# Task statement
Word for word, please restate the lines from the beginning of the data through the line in which "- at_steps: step" appears.

# Data excerpt
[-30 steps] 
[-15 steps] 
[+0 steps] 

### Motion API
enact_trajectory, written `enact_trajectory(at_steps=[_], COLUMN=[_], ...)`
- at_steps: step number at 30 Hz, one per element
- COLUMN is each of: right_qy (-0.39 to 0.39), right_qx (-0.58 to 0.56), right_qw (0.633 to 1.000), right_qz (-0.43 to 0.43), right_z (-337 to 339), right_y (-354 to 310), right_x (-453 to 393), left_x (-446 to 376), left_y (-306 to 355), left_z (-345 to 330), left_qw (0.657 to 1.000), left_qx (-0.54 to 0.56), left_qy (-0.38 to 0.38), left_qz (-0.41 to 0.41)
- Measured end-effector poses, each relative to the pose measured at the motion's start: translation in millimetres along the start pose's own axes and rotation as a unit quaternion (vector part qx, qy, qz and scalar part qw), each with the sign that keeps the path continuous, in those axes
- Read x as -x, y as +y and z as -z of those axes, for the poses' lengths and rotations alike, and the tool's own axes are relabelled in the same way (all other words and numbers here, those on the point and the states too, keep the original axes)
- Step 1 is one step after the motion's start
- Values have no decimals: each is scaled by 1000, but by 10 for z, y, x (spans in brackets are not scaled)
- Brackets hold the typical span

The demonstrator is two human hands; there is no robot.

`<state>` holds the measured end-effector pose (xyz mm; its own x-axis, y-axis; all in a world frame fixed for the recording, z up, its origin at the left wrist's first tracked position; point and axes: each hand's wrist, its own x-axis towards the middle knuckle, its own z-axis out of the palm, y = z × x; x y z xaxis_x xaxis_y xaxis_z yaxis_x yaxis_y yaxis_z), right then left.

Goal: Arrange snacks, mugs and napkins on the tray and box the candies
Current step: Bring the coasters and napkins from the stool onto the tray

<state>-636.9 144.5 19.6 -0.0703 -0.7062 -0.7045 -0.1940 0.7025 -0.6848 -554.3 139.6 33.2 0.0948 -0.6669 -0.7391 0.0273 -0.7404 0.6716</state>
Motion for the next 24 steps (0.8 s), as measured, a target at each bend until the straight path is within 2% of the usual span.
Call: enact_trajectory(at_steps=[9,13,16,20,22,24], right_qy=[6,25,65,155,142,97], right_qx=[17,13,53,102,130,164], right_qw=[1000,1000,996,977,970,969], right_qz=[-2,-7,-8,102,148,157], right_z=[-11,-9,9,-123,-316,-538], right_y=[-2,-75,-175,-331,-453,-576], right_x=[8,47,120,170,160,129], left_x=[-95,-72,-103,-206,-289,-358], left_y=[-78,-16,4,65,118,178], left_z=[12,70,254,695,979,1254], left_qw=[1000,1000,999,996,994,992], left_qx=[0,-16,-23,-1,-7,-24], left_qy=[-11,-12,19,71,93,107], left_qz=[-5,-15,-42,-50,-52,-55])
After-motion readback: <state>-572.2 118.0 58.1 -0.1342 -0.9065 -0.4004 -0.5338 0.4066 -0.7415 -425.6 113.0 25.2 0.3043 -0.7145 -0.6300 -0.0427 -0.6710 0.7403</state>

# Result
[-30 steps] 
[-15 steps] 
[+0 steps] 

### Motion API
enact_trajectory, written `enact_trajectory(at_steps=[_], COLUMN=[_], ...)`
- at_steps: step number at 30 Hz, one per element

The exercise has been answered, and the work is done.